Responsibilities
- Analyze, organize and process raw data using Bigdata technologies and Scala
- Perform data validation, cleaning and transformation using Big data technologies, Spark and Scala
- Ingest and manage data in HDFS/Hive and analyze data using Spark and produce meaningful insights for the business team
- Combine raw information from different sources, Explore ways to enhance data quality and reliability
- Develop code using Software Craftmanship best practices such as Continuous delivery and Clean coding principles
- Help business operations team with data samples to create proof of concepts
- Ensure the new data sets are feeding the Business Intelligence setup i.e Dashboards on PowerBI
- Liaise with BA to ensure subjects are getting prioritized, Communicate to PO about progress and potential issues
Profile
- 2 to 3 years of expertise and hands on experience in Spark with Scala and Big data technologies
- Working proficiency with building data pipelines using Spark, PySpark, SparkSQL, and development tool : Git , GitLab
- Good working experience in Scala and object oriented concepts
- Good working experience in HDFS, Spark, Hive and Oozie
- Strong knowledge of design patterns (event driven architectures, kappa architectures…)
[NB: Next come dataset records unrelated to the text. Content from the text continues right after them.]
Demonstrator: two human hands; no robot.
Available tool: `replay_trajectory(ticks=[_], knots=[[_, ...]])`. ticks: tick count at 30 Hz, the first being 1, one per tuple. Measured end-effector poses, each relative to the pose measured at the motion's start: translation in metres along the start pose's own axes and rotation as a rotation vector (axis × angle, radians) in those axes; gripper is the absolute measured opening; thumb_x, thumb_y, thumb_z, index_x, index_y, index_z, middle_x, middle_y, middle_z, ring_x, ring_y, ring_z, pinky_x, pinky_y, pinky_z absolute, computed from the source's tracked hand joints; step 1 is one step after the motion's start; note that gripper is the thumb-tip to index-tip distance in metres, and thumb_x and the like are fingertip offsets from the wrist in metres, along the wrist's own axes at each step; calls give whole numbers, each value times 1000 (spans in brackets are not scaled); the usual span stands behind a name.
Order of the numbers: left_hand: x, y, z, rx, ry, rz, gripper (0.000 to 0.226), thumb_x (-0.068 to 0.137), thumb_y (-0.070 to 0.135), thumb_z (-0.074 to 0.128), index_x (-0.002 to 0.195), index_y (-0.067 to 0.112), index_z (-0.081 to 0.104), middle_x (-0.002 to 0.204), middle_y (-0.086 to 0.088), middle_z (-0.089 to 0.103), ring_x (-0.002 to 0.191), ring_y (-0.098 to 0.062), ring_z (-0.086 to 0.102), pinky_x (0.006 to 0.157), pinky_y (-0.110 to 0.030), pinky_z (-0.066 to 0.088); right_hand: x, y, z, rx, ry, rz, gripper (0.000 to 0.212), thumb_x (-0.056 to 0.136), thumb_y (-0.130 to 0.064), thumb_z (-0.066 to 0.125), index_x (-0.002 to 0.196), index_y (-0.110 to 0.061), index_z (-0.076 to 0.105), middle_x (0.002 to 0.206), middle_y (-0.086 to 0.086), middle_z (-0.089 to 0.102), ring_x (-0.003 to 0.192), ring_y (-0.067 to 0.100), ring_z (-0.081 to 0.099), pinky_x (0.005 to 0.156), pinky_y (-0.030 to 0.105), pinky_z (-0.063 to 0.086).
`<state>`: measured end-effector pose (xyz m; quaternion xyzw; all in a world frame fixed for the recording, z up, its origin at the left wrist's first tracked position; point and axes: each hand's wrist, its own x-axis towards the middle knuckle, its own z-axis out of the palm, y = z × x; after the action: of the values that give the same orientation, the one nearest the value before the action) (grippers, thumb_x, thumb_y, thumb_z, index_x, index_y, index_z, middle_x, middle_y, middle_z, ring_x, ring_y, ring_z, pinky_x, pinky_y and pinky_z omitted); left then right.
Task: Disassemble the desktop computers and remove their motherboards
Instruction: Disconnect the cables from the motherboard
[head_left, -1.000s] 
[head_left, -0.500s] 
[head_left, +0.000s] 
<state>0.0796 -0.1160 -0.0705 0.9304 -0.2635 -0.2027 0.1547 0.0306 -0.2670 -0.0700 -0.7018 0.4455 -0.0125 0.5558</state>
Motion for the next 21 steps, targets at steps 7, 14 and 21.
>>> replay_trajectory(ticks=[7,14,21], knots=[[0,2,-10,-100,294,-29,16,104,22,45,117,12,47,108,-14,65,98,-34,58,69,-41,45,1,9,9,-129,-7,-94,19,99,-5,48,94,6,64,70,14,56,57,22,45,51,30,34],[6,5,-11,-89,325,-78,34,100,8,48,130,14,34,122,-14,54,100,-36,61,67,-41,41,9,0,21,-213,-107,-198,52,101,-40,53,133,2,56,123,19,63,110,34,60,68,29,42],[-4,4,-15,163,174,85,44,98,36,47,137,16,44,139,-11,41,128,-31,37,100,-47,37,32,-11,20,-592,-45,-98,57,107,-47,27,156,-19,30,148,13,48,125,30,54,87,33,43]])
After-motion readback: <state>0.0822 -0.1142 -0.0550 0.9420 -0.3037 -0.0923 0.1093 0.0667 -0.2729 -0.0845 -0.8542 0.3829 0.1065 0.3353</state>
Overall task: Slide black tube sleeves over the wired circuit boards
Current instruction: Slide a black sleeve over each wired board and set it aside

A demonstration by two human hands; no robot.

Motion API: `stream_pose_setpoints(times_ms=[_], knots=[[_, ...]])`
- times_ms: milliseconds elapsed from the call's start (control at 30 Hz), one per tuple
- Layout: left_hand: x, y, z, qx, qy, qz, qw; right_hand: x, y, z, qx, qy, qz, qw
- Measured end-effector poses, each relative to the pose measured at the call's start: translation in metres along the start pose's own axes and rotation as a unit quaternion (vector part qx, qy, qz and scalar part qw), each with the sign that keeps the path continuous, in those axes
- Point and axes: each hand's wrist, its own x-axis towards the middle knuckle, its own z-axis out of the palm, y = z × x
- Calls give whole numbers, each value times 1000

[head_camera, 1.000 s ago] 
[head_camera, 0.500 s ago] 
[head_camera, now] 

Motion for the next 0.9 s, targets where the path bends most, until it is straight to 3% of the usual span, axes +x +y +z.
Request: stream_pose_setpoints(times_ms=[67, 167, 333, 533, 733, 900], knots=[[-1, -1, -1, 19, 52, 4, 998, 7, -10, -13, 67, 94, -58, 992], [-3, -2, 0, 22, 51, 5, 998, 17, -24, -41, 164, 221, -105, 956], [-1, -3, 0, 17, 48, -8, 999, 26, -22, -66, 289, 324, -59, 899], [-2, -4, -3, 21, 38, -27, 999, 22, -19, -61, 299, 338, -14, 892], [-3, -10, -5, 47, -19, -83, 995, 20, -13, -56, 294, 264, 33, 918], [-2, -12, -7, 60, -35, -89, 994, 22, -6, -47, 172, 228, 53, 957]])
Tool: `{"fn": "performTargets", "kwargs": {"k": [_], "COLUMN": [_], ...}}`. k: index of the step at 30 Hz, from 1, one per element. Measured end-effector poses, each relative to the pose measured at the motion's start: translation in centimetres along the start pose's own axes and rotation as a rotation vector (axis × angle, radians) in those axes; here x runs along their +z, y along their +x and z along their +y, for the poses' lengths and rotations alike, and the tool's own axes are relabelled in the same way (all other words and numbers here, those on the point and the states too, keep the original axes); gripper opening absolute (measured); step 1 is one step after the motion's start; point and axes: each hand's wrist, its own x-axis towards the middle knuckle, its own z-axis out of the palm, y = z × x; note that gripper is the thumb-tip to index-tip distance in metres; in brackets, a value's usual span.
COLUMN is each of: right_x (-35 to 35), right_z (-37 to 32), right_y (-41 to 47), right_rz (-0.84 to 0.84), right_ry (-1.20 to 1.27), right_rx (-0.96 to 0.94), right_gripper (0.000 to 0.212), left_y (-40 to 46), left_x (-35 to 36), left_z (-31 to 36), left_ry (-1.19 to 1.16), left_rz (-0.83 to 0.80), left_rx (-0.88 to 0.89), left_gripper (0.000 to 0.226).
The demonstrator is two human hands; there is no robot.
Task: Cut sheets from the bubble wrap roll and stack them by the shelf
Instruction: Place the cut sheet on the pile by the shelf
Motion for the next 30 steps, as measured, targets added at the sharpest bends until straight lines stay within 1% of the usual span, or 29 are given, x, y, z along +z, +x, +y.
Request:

- Palantir Foundry data engineer certification is a plus
- Knowledge of data visualization technique is a plus
- Technical expertise with data models, data mining, and partitioning techniques
- Hands-on experience with SQL database
- Have good understand on CI/CD tools (Maven, Git, Jenkins) and SONAR
- Good to have knowledge on Kafka and ELK stack. Knowledge on Data visualization tool like PowerBI will be an added advantage.
- Strong communication and coordination skills with multiple stake holders. Assess existing situation, propose and follow up improvement’s actions
- Good team spirit, ability to work in international/intercultural environments (lots of interactions with onsite stake holders)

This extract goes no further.